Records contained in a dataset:
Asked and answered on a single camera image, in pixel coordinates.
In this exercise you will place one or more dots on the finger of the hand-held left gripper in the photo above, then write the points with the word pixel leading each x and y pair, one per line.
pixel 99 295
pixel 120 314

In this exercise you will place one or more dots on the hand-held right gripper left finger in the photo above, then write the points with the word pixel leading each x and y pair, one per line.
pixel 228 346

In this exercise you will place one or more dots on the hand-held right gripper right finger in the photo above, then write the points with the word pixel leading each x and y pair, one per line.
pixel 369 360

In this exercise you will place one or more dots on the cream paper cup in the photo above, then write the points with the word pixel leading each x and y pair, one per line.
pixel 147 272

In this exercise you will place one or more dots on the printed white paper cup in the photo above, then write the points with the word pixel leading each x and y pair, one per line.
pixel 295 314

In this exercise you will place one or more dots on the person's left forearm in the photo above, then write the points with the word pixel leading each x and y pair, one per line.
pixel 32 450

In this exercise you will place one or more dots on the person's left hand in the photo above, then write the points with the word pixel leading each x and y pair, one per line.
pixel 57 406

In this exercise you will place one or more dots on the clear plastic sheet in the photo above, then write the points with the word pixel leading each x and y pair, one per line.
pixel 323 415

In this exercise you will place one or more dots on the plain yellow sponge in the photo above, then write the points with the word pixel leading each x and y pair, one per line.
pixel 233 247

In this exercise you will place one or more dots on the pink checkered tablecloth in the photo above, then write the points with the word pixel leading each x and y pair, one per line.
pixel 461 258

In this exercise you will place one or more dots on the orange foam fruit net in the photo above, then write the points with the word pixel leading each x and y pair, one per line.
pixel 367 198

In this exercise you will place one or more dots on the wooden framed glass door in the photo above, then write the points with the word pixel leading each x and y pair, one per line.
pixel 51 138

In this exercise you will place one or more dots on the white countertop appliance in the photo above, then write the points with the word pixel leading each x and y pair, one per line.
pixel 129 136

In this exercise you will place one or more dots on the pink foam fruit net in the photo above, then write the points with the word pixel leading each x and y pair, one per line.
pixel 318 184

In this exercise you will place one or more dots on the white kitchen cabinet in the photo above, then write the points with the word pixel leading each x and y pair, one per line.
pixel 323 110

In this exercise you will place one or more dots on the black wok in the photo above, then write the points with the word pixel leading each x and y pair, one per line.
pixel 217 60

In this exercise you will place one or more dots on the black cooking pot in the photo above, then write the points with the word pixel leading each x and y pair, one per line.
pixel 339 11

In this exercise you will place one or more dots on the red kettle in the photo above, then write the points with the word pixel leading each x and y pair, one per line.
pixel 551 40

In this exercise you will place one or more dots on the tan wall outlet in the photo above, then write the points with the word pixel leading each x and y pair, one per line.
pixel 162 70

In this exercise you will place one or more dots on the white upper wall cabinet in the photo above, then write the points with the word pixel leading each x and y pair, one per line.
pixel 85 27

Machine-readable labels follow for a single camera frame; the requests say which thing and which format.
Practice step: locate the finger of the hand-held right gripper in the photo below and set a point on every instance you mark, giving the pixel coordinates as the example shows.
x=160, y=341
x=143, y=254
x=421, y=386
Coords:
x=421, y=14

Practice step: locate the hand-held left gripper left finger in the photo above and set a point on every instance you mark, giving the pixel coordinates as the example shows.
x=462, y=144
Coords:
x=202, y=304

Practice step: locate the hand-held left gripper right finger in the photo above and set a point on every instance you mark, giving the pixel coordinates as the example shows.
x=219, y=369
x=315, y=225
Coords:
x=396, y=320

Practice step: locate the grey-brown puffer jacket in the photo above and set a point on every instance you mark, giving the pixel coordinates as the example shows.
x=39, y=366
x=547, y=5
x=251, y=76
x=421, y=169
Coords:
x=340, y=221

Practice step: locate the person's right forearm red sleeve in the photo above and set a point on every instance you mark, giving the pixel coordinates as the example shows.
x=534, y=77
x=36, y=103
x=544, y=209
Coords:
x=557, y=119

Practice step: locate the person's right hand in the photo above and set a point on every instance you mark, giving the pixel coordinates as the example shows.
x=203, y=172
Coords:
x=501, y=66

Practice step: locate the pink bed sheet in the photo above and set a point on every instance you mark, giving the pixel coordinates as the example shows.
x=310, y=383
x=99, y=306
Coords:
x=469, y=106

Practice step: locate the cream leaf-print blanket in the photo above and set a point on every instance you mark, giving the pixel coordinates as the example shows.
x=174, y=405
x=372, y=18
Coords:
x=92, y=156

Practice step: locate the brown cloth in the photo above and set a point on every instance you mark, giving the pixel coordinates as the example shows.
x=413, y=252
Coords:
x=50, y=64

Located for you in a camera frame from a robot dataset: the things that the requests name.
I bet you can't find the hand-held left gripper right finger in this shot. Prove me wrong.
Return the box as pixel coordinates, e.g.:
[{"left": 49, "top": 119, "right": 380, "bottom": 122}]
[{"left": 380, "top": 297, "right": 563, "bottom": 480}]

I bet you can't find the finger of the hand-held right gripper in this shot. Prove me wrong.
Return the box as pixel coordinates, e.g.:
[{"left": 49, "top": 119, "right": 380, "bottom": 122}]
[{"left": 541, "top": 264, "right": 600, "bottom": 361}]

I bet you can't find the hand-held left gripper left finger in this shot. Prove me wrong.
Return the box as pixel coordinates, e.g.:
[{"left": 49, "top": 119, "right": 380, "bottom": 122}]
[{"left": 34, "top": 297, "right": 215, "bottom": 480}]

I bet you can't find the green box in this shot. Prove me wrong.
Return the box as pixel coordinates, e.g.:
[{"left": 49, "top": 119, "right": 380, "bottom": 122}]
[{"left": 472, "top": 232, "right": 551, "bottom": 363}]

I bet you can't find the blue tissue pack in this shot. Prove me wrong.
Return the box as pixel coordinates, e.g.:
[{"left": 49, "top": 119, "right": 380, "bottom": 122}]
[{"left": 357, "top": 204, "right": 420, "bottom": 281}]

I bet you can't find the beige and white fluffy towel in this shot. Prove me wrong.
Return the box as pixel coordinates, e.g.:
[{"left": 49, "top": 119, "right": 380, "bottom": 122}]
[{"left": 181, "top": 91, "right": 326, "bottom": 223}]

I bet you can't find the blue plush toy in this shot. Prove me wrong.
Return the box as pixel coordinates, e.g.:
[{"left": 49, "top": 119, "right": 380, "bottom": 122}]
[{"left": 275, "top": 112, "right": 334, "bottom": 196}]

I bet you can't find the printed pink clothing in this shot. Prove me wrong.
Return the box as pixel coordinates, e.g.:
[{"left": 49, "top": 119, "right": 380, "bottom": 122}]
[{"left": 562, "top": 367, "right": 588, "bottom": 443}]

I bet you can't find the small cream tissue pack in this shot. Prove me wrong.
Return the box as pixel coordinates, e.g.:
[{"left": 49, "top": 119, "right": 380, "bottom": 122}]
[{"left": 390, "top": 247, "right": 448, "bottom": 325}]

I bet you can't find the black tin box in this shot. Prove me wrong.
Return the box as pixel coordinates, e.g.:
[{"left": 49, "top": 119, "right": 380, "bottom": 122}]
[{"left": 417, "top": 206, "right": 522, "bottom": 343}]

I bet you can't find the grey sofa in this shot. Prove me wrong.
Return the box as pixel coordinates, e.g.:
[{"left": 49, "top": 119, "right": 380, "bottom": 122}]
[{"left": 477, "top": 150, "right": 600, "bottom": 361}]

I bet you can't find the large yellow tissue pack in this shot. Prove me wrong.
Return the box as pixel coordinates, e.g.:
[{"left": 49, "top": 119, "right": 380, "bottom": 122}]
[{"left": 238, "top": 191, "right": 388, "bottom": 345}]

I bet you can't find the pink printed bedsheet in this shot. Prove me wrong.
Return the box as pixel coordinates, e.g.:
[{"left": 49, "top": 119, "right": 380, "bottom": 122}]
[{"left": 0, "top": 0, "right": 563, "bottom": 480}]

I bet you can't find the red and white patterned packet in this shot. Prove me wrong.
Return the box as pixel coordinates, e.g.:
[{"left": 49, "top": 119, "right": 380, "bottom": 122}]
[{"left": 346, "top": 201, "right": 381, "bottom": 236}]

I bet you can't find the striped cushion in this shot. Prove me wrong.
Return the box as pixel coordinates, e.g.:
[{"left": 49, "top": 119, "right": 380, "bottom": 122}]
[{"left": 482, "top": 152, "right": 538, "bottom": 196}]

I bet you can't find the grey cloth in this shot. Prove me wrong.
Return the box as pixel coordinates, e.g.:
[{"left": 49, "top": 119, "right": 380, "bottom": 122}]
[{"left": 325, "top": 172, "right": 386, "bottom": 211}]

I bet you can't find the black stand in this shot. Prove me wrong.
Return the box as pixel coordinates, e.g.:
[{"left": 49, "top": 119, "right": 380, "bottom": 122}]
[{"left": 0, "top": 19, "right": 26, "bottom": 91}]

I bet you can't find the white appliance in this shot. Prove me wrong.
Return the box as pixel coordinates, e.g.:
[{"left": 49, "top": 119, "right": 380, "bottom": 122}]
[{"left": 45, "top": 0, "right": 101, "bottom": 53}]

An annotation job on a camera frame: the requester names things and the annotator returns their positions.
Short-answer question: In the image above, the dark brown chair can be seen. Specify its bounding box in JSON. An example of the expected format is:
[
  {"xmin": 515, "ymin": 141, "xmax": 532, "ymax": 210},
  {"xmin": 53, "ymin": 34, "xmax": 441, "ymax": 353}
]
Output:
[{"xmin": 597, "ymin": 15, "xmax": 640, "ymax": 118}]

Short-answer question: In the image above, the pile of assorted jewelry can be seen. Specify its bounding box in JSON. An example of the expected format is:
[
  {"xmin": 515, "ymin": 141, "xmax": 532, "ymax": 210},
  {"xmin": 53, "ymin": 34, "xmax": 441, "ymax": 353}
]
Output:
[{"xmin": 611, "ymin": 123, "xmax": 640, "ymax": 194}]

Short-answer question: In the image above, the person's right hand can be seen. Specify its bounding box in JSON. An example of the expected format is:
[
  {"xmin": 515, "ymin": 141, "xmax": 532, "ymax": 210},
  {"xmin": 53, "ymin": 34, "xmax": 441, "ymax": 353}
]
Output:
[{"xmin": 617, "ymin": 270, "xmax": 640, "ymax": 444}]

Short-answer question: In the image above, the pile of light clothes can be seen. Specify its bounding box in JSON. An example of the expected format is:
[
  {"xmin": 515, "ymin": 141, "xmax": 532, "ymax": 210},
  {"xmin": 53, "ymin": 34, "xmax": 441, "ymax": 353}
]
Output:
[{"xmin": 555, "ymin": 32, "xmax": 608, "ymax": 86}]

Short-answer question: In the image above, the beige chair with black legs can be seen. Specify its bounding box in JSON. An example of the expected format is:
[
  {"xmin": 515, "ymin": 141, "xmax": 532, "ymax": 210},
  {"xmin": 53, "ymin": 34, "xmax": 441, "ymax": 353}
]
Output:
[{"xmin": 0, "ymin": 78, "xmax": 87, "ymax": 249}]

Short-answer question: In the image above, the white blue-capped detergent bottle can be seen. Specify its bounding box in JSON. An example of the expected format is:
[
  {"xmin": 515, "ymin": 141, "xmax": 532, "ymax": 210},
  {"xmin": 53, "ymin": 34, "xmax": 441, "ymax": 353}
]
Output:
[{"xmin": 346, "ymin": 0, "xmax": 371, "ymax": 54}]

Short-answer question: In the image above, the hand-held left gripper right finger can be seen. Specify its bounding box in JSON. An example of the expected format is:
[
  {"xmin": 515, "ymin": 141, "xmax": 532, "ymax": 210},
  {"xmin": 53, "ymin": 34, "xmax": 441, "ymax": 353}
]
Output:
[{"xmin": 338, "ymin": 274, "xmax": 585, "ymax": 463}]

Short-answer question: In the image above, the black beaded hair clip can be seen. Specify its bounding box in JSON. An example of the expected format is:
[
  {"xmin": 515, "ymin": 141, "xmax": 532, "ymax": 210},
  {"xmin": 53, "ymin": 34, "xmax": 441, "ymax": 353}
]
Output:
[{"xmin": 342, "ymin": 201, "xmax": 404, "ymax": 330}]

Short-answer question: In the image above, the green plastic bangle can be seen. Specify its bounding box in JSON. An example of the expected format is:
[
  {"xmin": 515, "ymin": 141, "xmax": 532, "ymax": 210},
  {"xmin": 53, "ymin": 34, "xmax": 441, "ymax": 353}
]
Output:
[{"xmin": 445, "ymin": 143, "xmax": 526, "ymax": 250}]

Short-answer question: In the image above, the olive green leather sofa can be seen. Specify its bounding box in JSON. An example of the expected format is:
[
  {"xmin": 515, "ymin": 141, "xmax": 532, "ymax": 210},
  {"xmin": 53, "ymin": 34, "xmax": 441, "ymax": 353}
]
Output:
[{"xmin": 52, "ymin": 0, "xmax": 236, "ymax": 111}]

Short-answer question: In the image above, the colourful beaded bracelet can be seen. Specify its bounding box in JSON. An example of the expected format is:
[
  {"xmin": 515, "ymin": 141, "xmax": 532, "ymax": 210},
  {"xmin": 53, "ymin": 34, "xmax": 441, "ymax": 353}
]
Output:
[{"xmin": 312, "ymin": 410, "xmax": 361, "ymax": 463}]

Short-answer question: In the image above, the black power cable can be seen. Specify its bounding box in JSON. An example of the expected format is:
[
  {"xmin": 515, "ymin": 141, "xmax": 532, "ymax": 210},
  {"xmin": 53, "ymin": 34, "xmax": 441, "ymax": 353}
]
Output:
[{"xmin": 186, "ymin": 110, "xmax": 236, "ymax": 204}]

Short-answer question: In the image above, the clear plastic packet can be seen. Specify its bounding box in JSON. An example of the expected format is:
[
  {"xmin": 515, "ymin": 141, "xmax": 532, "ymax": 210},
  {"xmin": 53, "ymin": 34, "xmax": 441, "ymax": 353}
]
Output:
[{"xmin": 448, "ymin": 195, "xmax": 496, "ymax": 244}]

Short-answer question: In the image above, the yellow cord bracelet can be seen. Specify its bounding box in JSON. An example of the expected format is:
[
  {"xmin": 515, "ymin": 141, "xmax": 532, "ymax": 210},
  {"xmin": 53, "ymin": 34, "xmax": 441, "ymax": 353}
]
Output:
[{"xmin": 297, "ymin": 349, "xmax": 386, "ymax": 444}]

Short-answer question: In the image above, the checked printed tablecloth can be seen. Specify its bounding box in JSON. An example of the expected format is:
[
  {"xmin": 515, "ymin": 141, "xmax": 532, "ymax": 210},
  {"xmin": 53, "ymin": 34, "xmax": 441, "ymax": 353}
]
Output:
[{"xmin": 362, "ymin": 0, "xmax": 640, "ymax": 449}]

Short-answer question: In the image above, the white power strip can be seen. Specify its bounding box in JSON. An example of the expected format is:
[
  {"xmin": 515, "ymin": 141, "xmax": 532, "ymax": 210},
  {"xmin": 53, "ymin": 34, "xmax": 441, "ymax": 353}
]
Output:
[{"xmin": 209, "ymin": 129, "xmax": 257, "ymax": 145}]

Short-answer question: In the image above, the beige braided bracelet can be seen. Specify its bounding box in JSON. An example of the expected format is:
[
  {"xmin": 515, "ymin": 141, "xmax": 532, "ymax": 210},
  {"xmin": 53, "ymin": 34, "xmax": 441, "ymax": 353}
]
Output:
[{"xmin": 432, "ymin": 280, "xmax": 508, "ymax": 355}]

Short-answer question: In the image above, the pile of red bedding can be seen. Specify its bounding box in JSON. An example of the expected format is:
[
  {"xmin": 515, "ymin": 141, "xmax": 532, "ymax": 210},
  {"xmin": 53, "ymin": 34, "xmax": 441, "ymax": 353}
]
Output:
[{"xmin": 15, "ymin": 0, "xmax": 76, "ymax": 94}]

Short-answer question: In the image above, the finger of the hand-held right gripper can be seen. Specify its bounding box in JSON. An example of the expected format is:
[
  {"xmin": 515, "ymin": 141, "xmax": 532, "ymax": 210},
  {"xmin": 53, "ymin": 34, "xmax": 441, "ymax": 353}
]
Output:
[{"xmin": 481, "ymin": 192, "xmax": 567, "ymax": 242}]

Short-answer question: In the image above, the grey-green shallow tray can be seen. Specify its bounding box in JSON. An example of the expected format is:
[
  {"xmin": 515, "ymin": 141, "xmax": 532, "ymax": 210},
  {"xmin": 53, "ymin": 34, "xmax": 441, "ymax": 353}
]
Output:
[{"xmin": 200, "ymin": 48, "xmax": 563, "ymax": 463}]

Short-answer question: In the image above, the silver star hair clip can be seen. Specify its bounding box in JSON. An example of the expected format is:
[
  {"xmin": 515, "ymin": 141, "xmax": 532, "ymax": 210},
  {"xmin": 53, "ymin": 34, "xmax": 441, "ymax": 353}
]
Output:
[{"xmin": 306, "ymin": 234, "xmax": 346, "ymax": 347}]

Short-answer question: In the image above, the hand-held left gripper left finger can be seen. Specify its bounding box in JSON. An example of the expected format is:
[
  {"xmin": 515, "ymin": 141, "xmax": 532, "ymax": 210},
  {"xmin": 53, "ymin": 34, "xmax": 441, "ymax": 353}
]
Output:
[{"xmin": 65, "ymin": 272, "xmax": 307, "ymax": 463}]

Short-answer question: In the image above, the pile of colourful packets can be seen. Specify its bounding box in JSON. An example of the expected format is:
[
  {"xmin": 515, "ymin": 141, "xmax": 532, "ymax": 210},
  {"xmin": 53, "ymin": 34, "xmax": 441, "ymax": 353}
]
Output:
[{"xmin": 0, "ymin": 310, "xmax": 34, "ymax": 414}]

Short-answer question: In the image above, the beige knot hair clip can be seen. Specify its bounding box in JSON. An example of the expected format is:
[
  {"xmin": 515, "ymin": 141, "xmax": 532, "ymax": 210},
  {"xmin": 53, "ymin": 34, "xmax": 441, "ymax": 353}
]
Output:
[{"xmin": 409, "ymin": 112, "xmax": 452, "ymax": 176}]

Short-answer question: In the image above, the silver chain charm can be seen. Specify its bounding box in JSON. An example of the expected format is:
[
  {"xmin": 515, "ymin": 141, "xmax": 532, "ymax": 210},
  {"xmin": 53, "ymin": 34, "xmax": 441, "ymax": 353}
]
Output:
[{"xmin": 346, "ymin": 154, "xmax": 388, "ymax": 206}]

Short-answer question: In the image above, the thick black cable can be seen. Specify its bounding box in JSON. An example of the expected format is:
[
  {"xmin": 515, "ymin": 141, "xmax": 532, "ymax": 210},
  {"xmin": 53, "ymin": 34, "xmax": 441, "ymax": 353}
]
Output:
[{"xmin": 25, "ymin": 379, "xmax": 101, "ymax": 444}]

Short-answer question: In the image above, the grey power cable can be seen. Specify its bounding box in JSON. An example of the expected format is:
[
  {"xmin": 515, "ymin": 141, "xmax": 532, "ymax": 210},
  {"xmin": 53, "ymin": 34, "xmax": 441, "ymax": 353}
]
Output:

__TRY IT__. Return only the part of the records above that opens with the line containing "Practice step: locate the person's right forearm" and closes with the line containing "x=413, y=252", ends included.

__TASK RESPONSE__.
Practice step: locate the person's right forearm red sleeve in the photo above and set a point on every instance you mark, giving the pixel coordinates as the example shows.
x=534, y=77
x=36, y=103
x=544, y=209
Coords:
x=557, y=119

Practice step: locate the person's right hand in the photo above and set a point on every instance you mark, giving the pixel coordinates as the example shows.
x=203, y=172
Coords:
x=501, y=66

Practice step: locate the pink bed sheet in the photo above and set a point on every instance you mark, giving the pixel coordinates as the example shows.
x=310, y=383
x=99, y=306
Coords:
x=469, y=106

Practice step: locate the cream leaf-print blanket in the photo above and set a point on every instance you mark, giving the pixel coordinates as the example shows.
x=174, y=405
x=372, y=18
Coords:
x=92, y=156

Practice step: locate the brown cloth in the photo above and set a point on every instance you mark, giving the pixel coordinates as the example shows.
x=413, y=252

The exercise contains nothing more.